Mammograms and new breast-cancer guidelines

Response to Lynne Varner’s ‘second opinion’

Columnist Lynne Varner has poor arguments for criticizing the new guidelines for breast-cancer screening [“Mammograms: a second opinion,” Opinion, Nov. 18].

Saying they fly in the face of conventional wisdom and long-standing consensus is shortsighted.

Guidelines are, and should be, continually adapted in light of new research and statistical findings. Recent estrogen-therapy findings are also not conflicting medical advice, but another example of the revision of guidelines in light of its association with adverse side effects.

Varner doubts a similar correlation for men would exist.

In fact, tests for prostate cancer also recently came under new guidelines because of false positives and the finding that many of the cancer cases that had been treated would have been so slow growing that they never would have been a problem.

If everyone had yearly MRIs, we might discover more cases of brain cancer, but is that the best use of health-care resources? No.

If we want to control health-care costs, we have to look at the statistics to make these decisions.

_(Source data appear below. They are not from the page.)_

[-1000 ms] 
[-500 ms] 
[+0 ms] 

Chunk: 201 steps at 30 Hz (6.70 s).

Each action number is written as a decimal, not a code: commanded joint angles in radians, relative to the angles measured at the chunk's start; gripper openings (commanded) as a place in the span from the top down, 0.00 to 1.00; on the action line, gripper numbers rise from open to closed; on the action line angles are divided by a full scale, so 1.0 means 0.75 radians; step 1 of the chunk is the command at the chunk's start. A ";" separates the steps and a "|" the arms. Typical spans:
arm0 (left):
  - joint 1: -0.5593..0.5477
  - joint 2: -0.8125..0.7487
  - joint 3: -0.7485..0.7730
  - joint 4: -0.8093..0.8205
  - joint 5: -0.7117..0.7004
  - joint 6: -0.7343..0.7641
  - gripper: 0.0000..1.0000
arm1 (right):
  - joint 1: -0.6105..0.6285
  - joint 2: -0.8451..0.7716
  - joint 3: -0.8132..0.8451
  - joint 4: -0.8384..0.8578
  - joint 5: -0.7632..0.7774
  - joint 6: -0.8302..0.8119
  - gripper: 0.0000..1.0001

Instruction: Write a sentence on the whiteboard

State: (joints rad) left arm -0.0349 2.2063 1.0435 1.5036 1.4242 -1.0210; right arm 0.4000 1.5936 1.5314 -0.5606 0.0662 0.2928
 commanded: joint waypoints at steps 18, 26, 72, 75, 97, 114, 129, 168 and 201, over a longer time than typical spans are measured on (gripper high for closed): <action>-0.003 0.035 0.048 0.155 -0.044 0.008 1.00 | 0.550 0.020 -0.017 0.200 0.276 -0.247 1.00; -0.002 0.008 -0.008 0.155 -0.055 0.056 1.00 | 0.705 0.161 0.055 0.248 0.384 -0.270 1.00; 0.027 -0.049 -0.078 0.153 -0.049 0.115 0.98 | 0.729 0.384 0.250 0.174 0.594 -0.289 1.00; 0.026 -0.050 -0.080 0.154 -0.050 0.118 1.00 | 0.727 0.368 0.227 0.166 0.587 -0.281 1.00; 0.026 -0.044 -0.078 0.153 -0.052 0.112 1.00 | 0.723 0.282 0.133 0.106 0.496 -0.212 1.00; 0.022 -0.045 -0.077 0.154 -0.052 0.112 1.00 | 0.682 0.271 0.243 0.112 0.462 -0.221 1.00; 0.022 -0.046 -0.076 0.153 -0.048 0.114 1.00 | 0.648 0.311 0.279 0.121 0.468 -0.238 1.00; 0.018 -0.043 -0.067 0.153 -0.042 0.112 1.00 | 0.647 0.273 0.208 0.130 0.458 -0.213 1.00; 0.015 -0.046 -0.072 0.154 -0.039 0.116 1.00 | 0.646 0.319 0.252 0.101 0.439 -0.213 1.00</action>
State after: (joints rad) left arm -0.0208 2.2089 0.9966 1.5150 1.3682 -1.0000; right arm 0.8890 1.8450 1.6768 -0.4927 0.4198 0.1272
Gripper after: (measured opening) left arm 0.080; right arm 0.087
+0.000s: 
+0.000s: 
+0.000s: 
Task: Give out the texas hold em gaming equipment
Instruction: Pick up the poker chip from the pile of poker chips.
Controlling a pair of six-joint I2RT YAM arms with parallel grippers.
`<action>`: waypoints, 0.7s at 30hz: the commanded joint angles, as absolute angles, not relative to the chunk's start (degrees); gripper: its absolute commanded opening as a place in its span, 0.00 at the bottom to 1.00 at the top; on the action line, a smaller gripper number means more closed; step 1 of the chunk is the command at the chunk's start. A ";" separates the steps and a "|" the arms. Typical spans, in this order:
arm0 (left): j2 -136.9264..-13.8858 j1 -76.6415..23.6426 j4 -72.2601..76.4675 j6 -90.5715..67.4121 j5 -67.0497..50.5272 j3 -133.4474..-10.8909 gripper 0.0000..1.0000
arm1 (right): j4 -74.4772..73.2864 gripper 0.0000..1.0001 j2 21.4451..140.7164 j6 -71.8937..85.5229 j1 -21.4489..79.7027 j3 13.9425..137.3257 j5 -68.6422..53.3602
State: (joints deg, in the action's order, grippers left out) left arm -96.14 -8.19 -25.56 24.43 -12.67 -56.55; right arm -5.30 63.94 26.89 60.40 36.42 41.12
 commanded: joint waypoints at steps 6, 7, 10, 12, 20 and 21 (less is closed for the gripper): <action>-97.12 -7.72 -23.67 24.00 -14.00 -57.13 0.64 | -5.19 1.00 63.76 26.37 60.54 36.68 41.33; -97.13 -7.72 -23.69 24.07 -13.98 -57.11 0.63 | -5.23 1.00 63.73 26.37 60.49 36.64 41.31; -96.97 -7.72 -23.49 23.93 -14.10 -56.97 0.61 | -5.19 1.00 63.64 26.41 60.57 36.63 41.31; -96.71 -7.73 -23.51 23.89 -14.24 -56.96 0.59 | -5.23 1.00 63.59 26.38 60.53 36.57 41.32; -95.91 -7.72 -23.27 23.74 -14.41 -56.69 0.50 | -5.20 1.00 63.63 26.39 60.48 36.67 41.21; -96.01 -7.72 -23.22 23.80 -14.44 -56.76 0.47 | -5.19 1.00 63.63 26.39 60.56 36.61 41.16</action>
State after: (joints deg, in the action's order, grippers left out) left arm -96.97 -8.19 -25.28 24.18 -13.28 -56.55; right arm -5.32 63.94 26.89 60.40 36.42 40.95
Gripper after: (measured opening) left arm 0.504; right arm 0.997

— Marilynn Gottlieb, Bainbridge Island

A man’s point of view

I find myself appalled at the recommendation by the U.S. Preventive Services Task Force for women to hold off screening for breast cancer until the age of 50 [“Breast-cancer flap gets political,” News, Nov. 19].

Although I am not a woman, the idea that a government-created group recommends lackadaisical preventive health practices truly scares me.

These sorts of practices can easily be carried over into almost any health issue concerning men and women alike. When President Obama gets his health-care reform, there will be a panel like this on every health topic, helping the government look for ways to cut costs and ration care.

Panel decisions like this will not be mere recommendations, but will become dictated terms in health-care plans. This leaves early testing procedures uncovered, forcing patients to choose between parting with profuse amounts of their own cash or gambling with their lives.